WORK INSTRUCTION: Search the entries below for "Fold", and copy each line where it appears.

Stored data entries:

Start of Block

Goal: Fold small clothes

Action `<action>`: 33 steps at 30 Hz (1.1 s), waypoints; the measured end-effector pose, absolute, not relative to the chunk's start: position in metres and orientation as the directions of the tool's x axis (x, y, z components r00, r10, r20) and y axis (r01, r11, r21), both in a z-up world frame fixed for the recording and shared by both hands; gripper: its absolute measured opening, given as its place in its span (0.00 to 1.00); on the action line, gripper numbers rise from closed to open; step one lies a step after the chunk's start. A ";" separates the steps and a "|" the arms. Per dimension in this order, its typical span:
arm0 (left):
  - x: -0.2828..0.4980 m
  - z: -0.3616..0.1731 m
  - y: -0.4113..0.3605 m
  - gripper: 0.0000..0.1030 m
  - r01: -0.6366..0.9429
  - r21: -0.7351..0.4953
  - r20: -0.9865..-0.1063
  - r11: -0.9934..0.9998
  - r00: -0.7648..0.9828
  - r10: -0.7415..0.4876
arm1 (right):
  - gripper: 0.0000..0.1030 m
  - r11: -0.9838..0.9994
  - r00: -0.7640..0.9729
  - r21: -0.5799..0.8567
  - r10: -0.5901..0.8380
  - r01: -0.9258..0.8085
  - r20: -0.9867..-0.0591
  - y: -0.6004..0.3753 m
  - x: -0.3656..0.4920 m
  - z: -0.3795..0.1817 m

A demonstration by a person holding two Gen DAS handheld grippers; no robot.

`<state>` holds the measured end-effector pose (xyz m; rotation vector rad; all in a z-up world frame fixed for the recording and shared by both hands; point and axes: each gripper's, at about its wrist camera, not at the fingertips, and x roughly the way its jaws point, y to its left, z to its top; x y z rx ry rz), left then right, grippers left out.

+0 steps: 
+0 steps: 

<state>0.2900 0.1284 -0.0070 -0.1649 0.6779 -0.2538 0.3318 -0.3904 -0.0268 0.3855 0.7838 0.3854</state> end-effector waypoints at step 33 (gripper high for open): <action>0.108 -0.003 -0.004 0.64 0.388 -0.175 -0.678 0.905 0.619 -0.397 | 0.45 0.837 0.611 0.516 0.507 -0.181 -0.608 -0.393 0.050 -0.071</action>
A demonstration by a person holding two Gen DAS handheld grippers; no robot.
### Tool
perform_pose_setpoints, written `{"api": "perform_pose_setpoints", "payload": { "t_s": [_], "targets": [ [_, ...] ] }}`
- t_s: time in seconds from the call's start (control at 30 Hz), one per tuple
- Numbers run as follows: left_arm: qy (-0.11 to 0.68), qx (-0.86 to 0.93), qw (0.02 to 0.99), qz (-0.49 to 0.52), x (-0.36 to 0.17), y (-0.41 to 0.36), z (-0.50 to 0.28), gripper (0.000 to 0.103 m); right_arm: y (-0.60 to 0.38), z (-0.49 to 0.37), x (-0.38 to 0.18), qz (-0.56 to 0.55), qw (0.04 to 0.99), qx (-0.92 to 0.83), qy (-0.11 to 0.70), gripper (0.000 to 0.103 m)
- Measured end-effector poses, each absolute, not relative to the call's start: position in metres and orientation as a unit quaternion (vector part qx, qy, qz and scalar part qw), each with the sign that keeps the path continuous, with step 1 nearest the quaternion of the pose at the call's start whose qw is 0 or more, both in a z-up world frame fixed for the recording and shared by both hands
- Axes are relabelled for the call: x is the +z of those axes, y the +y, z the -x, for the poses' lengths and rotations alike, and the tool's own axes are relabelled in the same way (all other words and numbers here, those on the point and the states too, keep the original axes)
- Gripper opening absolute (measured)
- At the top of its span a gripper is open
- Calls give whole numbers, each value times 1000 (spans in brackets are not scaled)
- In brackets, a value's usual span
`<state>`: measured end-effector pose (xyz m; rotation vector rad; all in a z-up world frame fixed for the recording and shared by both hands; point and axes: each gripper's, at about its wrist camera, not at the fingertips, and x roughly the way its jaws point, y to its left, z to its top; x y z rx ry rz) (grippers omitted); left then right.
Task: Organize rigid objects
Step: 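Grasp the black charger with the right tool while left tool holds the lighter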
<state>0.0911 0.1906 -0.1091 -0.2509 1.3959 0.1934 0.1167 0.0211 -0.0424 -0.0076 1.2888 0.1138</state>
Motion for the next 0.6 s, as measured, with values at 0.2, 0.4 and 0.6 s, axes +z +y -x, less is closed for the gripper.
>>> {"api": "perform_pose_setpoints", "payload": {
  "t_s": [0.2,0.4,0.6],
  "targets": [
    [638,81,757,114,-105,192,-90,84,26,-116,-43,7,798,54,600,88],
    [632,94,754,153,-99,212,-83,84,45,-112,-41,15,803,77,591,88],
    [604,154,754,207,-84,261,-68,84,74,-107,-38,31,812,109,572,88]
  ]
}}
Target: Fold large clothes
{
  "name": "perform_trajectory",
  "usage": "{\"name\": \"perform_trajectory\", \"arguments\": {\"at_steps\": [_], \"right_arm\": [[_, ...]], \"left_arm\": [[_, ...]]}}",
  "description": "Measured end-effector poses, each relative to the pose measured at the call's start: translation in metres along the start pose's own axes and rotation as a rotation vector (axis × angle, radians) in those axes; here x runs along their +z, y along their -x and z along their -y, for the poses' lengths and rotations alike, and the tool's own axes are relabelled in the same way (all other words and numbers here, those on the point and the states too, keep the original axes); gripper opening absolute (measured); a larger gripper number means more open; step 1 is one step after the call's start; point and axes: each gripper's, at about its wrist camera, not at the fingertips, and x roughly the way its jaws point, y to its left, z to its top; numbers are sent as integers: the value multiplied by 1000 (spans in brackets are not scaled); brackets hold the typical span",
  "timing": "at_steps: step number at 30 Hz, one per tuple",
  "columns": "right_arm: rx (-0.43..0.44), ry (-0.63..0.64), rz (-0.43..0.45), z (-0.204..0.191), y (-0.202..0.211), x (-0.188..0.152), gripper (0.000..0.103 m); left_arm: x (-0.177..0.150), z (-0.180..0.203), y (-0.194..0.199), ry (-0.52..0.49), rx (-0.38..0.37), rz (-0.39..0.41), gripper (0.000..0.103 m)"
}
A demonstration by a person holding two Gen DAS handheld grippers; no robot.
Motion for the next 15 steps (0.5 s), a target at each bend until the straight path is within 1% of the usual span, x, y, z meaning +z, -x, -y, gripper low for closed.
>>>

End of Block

ANSWER SPACE:
Goal: Fold small clothes
Target: Fold large clothes

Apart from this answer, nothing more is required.